* _Collection entries_:
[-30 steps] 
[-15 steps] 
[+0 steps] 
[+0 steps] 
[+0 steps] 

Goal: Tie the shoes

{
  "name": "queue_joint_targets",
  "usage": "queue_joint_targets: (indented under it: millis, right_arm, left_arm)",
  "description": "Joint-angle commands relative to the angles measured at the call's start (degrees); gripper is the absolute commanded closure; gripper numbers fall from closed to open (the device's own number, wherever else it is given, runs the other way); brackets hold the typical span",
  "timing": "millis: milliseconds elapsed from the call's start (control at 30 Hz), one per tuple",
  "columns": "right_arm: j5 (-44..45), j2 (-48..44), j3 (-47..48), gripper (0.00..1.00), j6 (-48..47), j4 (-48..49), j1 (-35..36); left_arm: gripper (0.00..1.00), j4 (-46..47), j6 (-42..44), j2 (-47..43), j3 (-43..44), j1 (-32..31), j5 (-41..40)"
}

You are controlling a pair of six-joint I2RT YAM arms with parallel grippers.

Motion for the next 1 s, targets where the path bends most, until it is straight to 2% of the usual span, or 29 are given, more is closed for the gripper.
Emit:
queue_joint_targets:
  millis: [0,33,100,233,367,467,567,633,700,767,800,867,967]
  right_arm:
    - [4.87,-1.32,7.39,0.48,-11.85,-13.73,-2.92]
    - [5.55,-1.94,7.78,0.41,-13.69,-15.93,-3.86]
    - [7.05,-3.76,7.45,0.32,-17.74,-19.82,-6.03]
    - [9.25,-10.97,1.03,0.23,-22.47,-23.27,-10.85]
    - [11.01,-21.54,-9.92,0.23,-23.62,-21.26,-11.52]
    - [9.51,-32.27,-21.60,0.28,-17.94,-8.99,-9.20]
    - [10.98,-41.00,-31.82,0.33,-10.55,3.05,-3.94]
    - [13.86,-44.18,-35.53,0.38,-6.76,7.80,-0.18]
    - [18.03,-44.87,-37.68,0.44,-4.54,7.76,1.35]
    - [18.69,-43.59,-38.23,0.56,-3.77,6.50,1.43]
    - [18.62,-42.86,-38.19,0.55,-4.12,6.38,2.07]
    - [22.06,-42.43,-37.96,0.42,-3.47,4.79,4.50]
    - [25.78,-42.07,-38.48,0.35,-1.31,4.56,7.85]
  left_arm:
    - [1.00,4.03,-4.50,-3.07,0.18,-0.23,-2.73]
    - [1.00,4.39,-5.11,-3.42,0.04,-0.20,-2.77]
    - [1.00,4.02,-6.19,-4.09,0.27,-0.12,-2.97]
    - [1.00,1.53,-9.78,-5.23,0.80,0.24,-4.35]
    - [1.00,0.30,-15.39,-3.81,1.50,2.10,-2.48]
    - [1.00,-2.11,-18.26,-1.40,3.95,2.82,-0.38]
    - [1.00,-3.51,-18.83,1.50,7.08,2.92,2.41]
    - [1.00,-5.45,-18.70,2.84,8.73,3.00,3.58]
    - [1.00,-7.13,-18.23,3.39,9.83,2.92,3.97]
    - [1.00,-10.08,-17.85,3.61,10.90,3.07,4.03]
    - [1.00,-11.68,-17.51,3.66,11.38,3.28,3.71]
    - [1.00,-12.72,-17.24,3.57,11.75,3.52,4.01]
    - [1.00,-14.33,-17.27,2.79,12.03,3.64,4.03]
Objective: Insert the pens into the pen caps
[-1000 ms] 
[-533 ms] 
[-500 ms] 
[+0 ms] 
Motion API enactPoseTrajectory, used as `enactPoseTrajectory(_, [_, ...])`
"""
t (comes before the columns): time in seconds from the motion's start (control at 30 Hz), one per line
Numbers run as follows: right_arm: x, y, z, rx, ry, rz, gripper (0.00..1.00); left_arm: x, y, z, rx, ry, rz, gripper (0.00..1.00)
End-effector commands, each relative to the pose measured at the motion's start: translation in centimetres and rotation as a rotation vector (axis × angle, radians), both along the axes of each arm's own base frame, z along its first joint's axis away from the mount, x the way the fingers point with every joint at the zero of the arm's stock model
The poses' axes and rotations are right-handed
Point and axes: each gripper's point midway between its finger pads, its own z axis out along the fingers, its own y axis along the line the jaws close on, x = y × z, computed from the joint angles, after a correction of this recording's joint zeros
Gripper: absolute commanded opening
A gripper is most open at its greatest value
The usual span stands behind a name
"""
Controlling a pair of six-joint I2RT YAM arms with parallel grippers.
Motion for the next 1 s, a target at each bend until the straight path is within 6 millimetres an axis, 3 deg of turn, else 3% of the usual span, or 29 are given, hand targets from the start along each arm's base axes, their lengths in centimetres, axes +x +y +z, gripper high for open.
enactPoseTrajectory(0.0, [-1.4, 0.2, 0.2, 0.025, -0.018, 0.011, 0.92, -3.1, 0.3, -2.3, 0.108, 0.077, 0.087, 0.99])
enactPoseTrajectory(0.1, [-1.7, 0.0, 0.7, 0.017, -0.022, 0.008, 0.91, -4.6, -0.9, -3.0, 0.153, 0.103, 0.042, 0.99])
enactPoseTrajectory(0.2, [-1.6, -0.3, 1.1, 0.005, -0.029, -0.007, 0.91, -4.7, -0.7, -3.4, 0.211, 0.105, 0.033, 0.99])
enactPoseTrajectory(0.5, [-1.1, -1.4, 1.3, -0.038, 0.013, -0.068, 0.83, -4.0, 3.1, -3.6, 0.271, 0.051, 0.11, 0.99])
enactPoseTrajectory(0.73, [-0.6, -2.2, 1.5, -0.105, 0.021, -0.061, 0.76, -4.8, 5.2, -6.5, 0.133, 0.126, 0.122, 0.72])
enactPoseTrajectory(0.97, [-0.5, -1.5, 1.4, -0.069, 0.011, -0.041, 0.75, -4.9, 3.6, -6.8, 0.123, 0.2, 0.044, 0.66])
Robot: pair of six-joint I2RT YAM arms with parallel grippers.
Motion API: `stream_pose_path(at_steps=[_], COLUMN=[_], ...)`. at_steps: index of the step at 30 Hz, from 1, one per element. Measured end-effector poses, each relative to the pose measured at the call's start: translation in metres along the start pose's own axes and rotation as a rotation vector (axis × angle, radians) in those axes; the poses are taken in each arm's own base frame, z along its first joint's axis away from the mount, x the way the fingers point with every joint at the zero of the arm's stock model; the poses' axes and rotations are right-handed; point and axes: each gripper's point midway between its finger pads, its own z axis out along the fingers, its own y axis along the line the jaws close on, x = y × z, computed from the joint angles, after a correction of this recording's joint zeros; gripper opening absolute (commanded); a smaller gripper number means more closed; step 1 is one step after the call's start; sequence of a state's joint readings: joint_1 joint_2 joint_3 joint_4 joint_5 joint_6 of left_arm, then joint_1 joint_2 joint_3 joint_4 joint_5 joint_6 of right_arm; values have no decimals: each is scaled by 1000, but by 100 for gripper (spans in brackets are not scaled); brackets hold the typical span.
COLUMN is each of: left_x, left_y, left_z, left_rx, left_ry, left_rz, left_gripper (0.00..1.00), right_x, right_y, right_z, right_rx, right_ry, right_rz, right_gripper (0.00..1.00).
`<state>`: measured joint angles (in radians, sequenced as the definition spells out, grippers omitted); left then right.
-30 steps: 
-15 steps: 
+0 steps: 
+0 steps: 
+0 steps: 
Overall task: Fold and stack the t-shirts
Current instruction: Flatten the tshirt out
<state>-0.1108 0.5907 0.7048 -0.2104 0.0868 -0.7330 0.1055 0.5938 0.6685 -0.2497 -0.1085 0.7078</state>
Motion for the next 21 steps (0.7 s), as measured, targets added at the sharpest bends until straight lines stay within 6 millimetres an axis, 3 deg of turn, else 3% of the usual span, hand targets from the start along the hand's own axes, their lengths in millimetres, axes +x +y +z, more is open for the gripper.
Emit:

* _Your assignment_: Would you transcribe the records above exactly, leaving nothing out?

* _Result of this exercise_:
[-30 steps] 
[-15 steps] 
[+0 steps] 
[+0 steps] 
[+0 steps] 

Goal: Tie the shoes

{
  "name": "queue_joint_targets",
  "usage": "queue_joint_targets: (indented under it: millis, right_arm, left_arm)",
  "description": "Joint-angle commands relative to the angles measured at the call's start (degrees); gripper is the absolute commanded closure; gripper numbers fall from closed to open (the device's own number, wherever else it is given, runs the other way); brackets hold the typical span",
  "timing": "millis: milliseconds elapsed from the call's start (control at 30 Hz), one per tuple",
  "columns": "right_arm: j5 (-44..45), j2 (-48..44), j3 (-47..48), gripper (0.00..1.00), j6 (-48..47), j4 (-48..49), j1 (-35..36); left_arm: gripper (0.00..1.00), j4 (-46..47), j6 (-42..44), j2 (-47..43), j3 (-43..44), j1 (-32..31), j5 (-41..40)"
}

You are controlling a pair of six-joint I2RT YAM arms with parallel grippers.

Motion for the next 1 s, targets where the path bends most, until it is straight to 2% of the usual span, or 29 are given, more is closed for the gripper.
Emit:
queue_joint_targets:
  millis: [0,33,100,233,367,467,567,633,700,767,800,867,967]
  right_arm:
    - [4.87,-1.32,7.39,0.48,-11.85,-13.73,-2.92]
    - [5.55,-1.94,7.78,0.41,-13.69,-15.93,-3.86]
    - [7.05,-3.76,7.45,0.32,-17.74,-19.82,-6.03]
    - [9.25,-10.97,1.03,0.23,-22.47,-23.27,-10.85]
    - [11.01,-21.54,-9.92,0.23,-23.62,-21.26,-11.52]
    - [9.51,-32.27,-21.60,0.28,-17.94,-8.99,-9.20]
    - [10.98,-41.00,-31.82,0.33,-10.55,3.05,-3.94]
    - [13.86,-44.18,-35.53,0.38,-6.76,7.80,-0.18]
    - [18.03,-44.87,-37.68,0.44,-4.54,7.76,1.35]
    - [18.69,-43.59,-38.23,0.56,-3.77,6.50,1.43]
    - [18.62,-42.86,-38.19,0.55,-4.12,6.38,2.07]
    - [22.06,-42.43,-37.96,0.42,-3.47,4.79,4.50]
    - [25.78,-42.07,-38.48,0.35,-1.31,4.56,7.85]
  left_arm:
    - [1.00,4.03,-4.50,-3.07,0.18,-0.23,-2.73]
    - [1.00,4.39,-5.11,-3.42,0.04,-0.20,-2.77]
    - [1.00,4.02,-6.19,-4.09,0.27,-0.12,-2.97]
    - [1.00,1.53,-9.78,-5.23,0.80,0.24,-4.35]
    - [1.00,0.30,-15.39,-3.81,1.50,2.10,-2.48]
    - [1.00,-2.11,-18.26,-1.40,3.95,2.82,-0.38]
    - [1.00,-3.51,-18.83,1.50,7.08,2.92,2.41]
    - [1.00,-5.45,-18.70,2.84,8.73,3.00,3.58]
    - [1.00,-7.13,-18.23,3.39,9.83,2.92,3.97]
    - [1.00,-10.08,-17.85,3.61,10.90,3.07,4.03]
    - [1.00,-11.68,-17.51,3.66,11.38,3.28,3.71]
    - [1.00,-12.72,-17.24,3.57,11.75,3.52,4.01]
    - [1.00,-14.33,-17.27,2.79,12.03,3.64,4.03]
Objective: Insert the pens into the pen caps
[-1000 ms] 
[-533 ms] 
[-500 ms] 
[+0 ms] 
Motion API enactPoseTrajectory, used as `enactPoseTrajectory(_, [_, ...])`
"""
t (comes before the columns): time in seconds from the motion's start (control at 30 Hz), one per line
Numbers run as follows: right_arm: x, y, z, rx, ry, rz, gripper (0.00..1.00); left_arm: x, y, z, rx, ry, rz, gripper (0.00..1.00)
End-effector commands, each relative to the pose measured at the motion's start: translation in centimetres and rotation as a rotation vector (axis × angle, radians), both along the axes of each arm's own base frame, z along its first joint's axis away from the mount, x the way the fingers point with every joint at the zero of the arm's stock model
The poses' axes and rotations are right-handed
Point and axes: each gripper's point midway between its finger pads, its own z axis out along the fingers, its own y axis along the line the jaws close on, x = y × z, computed from the joint angles, after a correction of this recording's joint zeros
Gripper: absolute commanded opening
A gripper is most open at its greatest value
The usual span stands behind a name
"""
Controlling a pair of six-joint I2RT YAM arms with parallel grippers.
Motion for the next 1 s, a target at each bend until the straight path is within 6 millimetres an axis, 3 deg of turn, else 3% of the usual span, or 29 are given, hand targets from the start along each arm's base axes, their lengths in centimetres, axes +x +y +z, gripper high for open.
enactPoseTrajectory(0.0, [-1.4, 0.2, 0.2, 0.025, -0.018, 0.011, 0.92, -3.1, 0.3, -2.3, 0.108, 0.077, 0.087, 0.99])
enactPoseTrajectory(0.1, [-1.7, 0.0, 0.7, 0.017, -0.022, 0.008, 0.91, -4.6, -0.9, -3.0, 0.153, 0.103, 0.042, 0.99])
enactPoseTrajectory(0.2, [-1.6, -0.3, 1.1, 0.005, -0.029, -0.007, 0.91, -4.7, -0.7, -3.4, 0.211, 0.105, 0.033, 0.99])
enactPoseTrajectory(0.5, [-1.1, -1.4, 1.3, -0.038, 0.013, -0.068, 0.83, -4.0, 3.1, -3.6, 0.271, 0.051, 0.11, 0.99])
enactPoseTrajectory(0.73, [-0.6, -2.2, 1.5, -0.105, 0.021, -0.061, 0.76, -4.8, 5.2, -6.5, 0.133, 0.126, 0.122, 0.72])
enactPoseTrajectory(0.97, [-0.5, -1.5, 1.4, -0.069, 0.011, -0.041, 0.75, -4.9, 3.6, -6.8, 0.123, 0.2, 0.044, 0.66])
Robot: pair of six-joint I2RT YAM arms with parallel grippers.
Motion API: `stream_pose_path(at_steps=[_], COLUMN=[_], ...)`. at_steps: index of the step at 30 Hz, from 1, one per element. Measured end-effector poses, each relative to the pose measured at the call's start: translation in metres along the start pose's own axes and rotation as a rotation vector (axis × angle, radians) in those axes; the poses are taken in each arm's own base frame, z along its first joint's axis away from the mount, x the way the fingers point with every joint at the zero of the arm's stock model; the poses' axes and rotations are right-handed; point and axes: each gripper's point midway between its finger pads, its own z axis out along the fingers, its own y axis along the line the jaws close on, x = y × z, computed from the joint angles, after a correction of this recording's joint zeros; gripper opening absolute (commanded); a smaller gripper number means more closed; step 1 is one step after the call's start; sequence of a state's joint readings: joint_1 joint_2 joint_3 joint_4 joint_5 joint_6 of left_arm, then joint_1 joint_2 joint_3 joint_4 joint_5 joint_6 of right_arm; values have no decimals: each is scaled by 1000, but by 100 for gripper (spans in brackets are not scaled); brackets hold the typical span.
COLUMN is each of: left_x, left_y, left_z, left_rx, left_ry, left_rz, left_gripper (0.00..1.00), right_x, right_y, right_z, right_rx, right_ry, right_rz, right_gripper (0.00..1.00).
`<state>`: measured joint angles (in radians, sequenced as the definition spells out, grippers omitted); left then right.
-30 steps: 
-15 steps: 
+0 steps: 
+0 steps: 
+0 steps: 
Overall task: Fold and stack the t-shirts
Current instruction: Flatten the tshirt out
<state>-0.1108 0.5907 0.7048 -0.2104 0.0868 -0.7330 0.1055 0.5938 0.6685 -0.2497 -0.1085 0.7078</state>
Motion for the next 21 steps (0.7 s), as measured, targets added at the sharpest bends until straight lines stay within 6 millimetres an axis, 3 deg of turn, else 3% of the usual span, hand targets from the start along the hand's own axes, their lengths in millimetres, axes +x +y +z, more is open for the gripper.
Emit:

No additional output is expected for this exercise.